YOUR GOAL ::
Transcribe only the lines of the listing below from the one holding "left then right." through the one holding "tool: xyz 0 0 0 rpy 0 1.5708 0", inclusive, without any change.

RECORDS FOR THIS EXERCISE ::
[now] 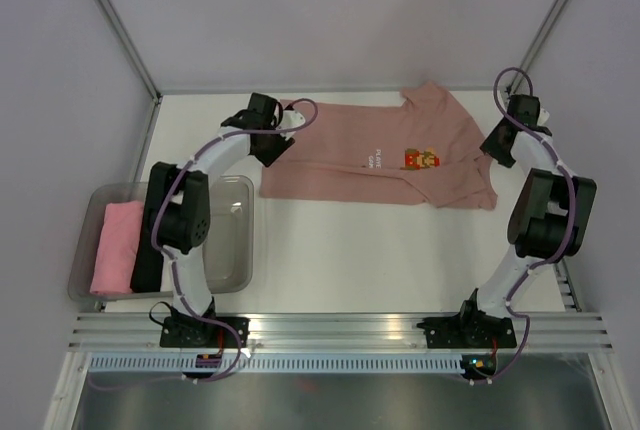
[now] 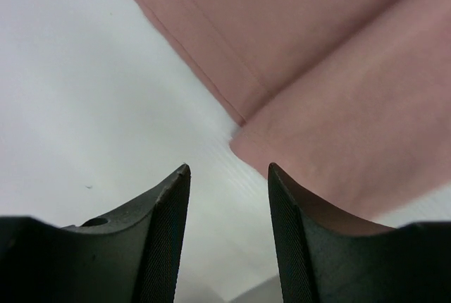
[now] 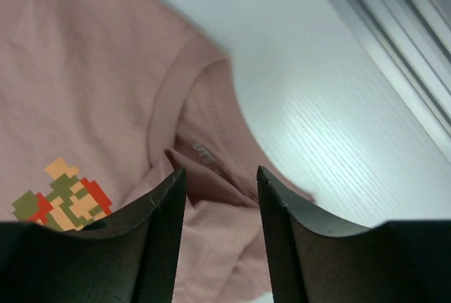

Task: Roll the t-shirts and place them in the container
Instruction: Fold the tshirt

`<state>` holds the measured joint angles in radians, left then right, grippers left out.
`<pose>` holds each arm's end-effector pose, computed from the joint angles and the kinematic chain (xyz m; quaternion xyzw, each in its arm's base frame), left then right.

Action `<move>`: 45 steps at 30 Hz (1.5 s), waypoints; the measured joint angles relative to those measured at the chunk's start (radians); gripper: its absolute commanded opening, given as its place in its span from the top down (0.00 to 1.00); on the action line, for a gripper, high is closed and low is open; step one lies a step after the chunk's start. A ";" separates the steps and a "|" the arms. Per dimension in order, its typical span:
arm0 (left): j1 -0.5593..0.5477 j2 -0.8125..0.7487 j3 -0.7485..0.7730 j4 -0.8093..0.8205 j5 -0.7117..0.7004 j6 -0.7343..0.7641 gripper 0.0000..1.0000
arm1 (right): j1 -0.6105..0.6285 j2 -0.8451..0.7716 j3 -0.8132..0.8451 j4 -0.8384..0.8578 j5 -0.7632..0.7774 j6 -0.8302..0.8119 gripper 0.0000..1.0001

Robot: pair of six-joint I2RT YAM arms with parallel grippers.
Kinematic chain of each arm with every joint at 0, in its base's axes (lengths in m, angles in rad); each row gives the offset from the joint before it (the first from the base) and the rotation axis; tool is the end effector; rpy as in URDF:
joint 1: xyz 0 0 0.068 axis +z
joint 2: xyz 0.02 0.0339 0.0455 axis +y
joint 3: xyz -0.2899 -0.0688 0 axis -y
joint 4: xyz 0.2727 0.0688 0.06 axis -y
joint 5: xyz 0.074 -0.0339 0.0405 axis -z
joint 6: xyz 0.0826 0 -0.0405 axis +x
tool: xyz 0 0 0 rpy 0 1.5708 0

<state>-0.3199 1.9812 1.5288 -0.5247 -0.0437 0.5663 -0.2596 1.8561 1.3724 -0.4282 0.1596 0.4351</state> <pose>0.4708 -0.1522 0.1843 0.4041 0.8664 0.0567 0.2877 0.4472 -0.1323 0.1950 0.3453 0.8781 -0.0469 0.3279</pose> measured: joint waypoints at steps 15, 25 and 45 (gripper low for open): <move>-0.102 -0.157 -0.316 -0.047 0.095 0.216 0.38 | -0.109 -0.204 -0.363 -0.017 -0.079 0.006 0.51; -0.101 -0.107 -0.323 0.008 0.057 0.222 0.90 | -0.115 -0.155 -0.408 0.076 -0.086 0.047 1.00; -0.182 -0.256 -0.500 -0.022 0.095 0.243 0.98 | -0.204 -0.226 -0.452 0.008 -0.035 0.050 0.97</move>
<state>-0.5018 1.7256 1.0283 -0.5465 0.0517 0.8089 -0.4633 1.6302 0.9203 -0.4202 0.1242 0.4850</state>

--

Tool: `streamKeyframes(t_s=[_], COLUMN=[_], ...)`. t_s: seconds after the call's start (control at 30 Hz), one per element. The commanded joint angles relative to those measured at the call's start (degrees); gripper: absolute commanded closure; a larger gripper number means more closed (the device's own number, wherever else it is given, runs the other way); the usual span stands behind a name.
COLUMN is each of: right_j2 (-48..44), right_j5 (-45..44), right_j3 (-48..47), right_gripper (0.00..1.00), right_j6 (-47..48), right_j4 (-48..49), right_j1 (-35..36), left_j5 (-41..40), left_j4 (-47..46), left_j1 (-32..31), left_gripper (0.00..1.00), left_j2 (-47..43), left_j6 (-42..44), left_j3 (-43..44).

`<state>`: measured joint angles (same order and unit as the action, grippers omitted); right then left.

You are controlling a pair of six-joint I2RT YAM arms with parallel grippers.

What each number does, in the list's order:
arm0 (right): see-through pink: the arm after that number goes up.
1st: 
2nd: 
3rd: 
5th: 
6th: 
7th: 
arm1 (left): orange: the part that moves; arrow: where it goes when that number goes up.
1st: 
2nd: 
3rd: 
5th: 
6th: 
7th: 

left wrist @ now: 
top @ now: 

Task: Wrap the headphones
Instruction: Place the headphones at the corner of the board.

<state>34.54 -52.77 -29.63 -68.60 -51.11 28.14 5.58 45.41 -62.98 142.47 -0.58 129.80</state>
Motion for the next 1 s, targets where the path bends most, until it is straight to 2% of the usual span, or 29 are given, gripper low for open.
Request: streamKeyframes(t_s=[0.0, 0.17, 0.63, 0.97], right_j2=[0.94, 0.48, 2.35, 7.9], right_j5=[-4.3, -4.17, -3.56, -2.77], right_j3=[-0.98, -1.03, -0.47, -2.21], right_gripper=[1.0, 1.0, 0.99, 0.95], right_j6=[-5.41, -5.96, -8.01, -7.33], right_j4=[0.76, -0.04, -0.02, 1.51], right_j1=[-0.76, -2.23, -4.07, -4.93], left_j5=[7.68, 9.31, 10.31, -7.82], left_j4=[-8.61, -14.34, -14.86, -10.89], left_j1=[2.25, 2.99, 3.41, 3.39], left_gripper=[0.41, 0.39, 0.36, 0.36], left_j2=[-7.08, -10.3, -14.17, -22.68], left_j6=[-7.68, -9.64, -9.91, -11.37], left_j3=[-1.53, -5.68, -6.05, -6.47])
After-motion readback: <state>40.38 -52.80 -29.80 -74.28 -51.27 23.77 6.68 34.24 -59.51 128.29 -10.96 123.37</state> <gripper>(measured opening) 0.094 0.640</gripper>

EXPECTED ANSWER ::
`<pose>` holds each arm's end-effector pose, computed from the joint angles and the kinematic chain (xyz m; quaternion xyzw, each in its arm's base frame), left then right.

Action `<move>`: 45 steps at 30 Hz (1.5 s), waypoints; the measured joint angles relative to those measured at the chunk's start (radians); gripper: its absolute commanded opening, given as its place in its span from the top down (0.00 to 1.00); on the action line, for a gripper, high is closed and low is open; step one lies a step after the chunk's start. A ";" separates the steps and a "|" the arms. Per dimension in order, its typical span:
arm0 (left): j1 -0.5593..0.5477 j2 -0.8125..0.7487 j3 -0.7485..0.7730 j4 -0.8093..0.8205 j5 -0.7117..0.7004 j6 -0.7343..0.7641 gripper 0.0000..1.0000
arm1 (right): j1 -0.6105..0.6285 j2 -0.8451..0.7716 j3 -0.8132..0.8451 j4 -0.8384..0.8578 j5 -0.7632..0.7774 j6 -0.8302..0.8119 gripper 0.0000..1.0001

Robot: pair of six-joint I2RT YAM arms with parallel grippers.
Kinematic chain of each arm with every joint at 0, in its base's axes (lengths in m, angles in rad); each row gives the offset from the joint before it (the first from the base) and the rotation axis; tool is the end effector; rpy as in URDF:
joint 1: xyz 0 0 0.068 axis +z
joint 2: xyz 0.02 0.0339 0.0455 axis +y
joint 3: xyz -0.2899 -0.0688 0 axis -y
joint 4: xyz 0.2727 0.0688 0.06 axis -y
joint 5: xyz 0.074 -0.0339 0.0405 axis -z
joint 6: xyz 0.0826 0 -0.0405 axis +x
tool: xyz 0 0 0 rpy 0 1.5708 0

Nothing else belongs in the answer.